Writing correct harnesses
The most important lesson: auto-generated harnesses are almost always wrong. You must manually verify every function signature against the actual source.
For projects with a shared context object, create a fuzz_common.h that handles
all the boilerplate. This avoids duplicating the same setup code in every harness.
The common header should provide:
No-op output functions — The project's print/log functions should be silenced during fuzzing. They waste time and can trigger false positives.
longjmp-based error recovery — Replace any
exit()-calling error handler with one that doeslongjmp()back to the fuzzer loop.Warning suppression — No-op warning handlers.
One-time initialization — Use
LLVMFuzzerInitialize()for setup that should happen once (lookup table init, library init). This avoids memory leaks from repeated initialization.A dissector/parser call macro — Wrap the target function call with proper bounds setup and truncation recovery.
See references/harness-template.md for a complete template with examples.
Per-function harnesses
Each harness should be minimal — just include the common header, declare the extern function with its real signature, and call it through the macro:
#include "fuzz_common.h"
extern void target_func(context_t *, const u_char *, u_int);
int LLVMFuzzerTestOneInput(const uint8_t *data, size_t size)
{
if (size < MINIMUM_INPUT_SIZE)
return 0;
FUZZ_CALL(target_func(&g_ctx, data, (u_int)size));
return 0;
}
Choose minimum input sizes based on the protocol's minimum header:
- IPv4: 20 bytes
- IPv6: 40 bytes
- TCP: 20 bytes (+ 20 for enclosing IP = 40 total)
- UDP: 8 bytes
- ICMP: 8 bytes
- Generic TLV protocols: 4 bytes
- Single-byte dispatch: 1 byte
build.sh patterns
The build script should:
- Build dependencies as static libraries
- Build the target project (generates config headers and static libs)
- Loop over all fuzz_*.c files, compile and link each one
- Create seed corpus from test files
COMMON_CFLAGS="-I$SRC/<project> -I$SRC/<project>/build -I$SRC/<dep>"
COMMON_LIBS="$SRC/<project>/build/lib<name>.a $SRC/<dep>/build/lib<dep>.a \
$LIB_FUZZING_ENGINE <extra-libs>"
for fuzzer in $SRC/fuzz_*.c; do
target=$(basename "$fuzzer" .c)
$CC $CFLAGS $COMMON_CFLAGS -c "$fuzzer" -o "$SRC/${target}.o"
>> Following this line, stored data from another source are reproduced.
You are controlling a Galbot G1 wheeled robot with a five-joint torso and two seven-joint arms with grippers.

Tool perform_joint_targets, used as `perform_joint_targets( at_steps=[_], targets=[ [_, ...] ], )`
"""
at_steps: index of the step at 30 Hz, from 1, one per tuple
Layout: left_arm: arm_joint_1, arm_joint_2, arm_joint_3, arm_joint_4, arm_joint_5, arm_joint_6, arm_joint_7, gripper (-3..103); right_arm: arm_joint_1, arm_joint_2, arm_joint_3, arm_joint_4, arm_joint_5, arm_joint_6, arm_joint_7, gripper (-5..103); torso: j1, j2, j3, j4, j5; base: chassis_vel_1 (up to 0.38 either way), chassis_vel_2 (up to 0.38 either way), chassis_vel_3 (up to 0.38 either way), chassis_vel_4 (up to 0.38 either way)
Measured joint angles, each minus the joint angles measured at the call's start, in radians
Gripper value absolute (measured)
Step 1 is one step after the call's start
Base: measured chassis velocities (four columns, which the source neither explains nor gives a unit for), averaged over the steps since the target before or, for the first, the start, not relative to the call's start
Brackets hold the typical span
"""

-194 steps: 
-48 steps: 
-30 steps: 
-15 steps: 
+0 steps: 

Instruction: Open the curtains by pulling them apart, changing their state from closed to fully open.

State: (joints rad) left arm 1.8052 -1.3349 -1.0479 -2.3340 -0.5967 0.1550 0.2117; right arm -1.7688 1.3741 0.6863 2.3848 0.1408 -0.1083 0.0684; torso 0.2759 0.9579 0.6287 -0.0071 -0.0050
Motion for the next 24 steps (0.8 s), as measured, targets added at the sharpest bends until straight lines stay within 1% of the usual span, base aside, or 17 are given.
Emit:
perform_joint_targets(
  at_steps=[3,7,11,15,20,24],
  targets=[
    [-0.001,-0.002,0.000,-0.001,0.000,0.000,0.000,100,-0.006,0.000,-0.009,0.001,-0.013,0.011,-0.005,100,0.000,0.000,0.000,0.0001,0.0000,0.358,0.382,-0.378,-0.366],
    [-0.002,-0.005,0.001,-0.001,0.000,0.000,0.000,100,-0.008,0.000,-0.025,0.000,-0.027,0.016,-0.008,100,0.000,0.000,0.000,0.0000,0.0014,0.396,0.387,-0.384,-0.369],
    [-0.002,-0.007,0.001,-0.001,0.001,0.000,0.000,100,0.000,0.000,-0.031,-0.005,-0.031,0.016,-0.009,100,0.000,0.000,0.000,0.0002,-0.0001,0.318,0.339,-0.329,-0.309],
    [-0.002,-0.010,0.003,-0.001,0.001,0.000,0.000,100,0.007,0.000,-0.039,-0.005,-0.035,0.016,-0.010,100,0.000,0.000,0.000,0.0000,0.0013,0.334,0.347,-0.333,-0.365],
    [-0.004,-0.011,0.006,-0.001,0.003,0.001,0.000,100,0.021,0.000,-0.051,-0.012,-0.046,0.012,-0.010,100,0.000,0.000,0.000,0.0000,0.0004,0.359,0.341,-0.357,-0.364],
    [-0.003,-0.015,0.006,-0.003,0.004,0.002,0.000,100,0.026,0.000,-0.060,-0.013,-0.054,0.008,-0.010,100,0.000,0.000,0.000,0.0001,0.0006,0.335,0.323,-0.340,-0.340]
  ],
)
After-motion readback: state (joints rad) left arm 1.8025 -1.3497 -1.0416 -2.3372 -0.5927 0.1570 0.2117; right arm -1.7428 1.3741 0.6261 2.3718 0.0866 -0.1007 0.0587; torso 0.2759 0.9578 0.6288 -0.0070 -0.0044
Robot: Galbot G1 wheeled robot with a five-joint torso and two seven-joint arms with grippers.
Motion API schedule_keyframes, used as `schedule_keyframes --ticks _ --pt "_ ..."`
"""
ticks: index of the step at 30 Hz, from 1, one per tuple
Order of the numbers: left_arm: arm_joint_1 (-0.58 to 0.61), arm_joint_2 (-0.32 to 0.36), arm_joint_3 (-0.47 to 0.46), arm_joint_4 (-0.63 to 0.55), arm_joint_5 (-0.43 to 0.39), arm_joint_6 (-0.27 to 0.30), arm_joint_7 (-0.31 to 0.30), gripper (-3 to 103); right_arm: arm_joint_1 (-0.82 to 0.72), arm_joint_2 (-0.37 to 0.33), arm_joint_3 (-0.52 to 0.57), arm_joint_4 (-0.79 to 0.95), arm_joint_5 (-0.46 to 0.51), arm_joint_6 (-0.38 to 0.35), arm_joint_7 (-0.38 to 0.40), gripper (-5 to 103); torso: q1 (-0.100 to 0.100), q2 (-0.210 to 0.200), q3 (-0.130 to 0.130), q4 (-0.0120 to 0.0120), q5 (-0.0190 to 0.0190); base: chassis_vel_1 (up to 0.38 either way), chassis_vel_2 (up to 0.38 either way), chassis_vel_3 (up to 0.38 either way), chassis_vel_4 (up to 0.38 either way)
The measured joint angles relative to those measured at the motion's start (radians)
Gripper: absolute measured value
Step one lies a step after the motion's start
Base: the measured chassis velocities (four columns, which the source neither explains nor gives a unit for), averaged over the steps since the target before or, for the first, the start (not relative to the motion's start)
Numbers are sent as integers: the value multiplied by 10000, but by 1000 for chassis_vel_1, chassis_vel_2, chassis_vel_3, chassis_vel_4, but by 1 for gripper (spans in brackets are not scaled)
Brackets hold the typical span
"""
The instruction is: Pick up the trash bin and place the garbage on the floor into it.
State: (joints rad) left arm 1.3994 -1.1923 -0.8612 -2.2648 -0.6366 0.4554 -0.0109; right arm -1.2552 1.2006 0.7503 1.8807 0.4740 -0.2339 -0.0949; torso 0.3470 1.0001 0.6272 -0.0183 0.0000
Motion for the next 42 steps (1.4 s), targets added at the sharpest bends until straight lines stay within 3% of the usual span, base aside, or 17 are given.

$CXX $CXXFLAGS "$SRC/${target}.o" -o "$OUT/$target" $COMMON_LIBS
done
Watch for missing library dependencies at link time — if the project uses
OpenSSL, zlib, etc., add -lcrypto, -lz, etc. to COMMON_LIBS.
Phase 4: Build and Verify
Run the three verification steps in order:
# 1. Build the Docker image
echo "n" | python3 infra/helper.py build_image <project>
# 2. Compile fuzzers inside the container
echo "n" | python3 infra/helper.py build_fuzzers <project>
# 3. Verify binaries pass OSS-Fuzz checks
echo "n" | python3 infra/helper.py check_build <project>
Common build failures and fixes:
| Error | Fix |
|---|---|
undefined reference to MD5_Init |
Add -lcrypto to link flags |
undefined reference to inflate |
Add -lz to link flags |
LeakSanitizer: detected memory leaks |
Move init code to LLVMFuzzerInitialize |
ALARM: timeout after N seconds |
Set flags to disable DNS/network I/O |
| Wrong function signature | Check actual source, fix extern declaration |
Missing config.h |
Build the project with cmake/configure first |
Phase 5: Run Fuzzers
# Quick smoke test (10 seconds)
echo "n" | python3 infra/helper.py run_fuzzer <project> <target> \
-- -max_total_time=10
# Longer validation (1+ minutes)
echo "n" | python3 infra/helper.py run_fuzzer <project> <target> \
-- -max_total_time=60
# Run multiple in parallel for extended testing
bash -c '
(echo "n" | python3 infra/helper.py run_fuzzer <project> fuzz_a -- -max_total_time=3600 2>&1 | tail -50 > /tmp/fuzz_a.log) &
(echo "n" | python3 infra/helper.py run_fuzzer <project> fuzz_b -- -max_total_time=3600 2>&1 | tail -50 > /tmp/fuzz_b.log) &
wait
'
A healthy fuzzer should show:
- Steadily increasing
cov:(coverage) numbers - Thousands of
runsper second (varies by complexity) - No
ERROR,SUMMARY,leak,timeoutlines Done N runs in M second(s)at the end
Decision Guide
One broad harness vs. many targeted harnesses?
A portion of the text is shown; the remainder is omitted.